Determine the number of lines in the data that contain "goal", and write only that number.

Stored items
((

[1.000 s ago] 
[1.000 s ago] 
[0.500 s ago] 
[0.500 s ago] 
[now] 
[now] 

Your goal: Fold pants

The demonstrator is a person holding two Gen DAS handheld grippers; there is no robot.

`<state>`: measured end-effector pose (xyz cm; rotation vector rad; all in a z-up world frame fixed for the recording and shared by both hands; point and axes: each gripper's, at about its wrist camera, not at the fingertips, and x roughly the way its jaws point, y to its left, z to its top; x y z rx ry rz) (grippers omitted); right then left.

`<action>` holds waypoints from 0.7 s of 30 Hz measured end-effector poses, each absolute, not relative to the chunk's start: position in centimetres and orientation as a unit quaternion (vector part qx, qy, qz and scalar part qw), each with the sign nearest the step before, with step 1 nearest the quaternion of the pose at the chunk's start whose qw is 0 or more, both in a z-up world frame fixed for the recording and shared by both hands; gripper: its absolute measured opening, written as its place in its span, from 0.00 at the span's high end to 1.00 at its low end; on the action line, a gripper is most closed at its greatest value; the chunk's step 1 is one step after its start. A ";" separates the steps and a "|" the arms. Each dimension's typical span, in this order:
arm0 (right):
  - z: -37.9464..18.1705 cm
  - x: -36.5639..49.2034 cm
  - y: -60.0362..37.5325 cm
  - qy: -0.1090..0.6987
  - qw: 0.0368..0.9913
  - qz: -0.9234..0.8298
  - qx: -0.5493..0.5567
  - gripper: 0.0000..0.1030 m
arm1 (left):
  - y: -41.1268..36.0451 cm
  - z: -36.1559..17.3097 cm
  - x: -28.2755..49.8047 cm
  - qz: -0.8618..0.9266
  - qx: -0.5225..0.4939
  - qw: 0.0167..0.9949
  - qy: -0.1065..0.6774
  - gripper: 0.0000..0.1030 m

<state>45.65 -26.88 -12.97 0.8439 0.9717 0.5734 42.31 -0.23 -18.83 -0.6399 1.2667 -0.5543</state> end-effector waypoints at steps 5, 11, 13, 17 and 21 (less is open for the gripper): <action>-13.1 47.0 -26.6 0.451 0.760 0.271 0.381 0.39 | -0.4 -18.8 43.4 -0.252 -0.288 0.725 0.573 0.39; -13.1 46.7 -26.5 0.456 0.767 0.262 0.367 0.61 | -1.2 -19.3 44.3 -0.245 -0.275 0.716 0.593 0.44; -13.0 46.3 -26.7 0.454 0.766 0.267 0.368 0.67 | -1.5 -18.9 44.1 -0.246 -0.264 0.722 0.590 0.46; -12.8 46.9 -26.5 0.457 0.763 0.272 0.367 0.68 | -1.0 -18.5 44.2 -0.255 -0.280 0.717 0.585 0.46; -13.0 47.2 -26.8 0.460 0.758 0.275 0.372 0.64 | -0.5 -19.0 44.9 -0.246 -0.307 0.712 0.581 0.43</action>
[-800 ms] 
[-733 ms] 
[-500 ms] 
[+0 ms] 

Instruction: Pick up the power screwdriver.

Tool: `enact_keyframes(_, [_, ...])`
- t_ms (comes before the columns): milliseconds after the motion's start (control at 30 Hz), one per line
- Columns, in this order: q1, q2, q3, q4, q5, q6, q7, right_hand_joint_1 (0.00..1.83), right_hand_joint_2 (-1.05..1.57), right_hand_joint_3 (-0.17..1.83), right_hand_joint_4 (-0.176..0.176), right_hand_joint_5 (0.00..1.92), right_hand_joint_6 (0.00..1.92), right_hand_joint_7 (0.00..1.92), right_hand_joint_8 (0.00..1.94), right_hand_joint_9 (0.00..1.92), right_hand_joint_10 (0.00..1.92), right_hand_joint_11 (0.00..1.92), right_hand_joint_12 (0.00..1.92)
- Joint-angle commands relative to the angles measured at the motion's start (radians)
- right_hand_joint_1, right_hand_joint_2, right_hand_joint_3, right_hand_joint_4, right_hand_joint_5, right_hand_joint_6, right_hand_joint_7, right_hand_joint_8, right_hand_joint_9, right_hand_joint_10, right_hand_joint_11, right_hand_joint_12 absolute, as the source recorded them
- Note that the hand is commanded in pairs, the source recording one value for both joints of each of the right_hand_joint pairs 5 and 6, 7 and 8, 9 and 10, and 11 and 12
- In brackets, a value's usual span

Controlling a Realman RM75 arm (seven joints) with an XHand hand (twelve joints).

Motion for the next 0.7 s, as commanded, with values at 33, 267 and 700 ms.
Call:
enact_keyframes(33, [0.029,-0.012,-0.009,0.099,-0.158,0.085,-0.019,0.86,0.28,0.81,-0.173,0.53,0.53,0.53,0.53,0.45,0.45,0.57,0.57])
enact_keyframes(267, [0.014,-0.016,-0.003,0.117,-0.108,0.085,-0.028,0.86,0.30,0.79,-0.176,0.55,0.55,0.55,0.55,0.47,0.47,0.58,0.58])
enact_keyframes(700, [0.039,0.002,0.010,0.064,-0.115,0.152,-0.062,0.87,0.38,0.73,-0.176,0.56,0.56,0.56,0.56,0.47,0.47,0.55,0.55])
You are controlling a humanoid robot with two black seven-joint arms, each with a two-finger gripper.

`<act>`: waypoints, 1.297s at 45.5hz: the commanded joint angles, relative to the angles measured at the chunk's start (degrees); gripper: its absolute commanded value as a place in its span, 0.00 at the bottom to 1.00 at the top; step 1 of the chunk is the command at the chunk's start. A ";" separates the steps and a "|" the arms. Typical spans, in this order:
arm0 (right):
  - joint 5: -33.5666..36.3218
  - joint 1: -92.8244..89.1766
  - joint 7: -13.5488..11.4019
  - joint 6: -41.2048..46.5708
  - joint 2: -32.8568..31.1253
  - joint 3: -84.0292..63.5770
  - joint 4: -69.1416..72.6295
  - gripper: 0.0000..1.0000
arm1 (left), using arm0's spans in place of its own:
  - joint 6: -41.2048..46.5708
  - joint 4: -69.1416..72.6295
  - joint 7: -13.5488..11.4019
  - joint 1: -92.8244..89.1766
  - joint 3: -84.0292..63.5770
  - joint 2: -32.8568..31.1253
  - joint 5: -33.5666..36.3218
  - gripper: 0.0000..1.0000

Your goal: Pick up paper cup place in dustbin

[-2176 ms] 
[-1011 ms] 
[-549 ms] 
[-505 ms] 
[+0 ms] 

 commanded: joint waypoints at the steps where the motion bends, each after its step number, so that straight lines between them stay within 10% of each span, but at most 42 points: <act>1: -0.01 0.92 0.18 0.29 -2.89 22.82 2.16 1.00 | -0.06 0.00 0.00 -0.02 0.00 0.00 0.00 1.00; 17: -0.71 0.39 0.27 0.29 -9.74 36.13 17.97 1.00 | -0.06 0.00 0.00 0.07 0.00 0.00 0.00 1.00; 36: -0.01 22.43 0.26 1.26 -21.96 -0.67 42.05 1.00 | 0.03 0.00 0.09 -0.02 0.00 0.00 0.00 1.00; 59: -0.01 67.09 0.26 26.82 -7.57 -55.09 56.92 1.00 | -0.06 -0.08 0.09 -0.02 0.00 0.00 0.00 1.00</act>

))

Output —
2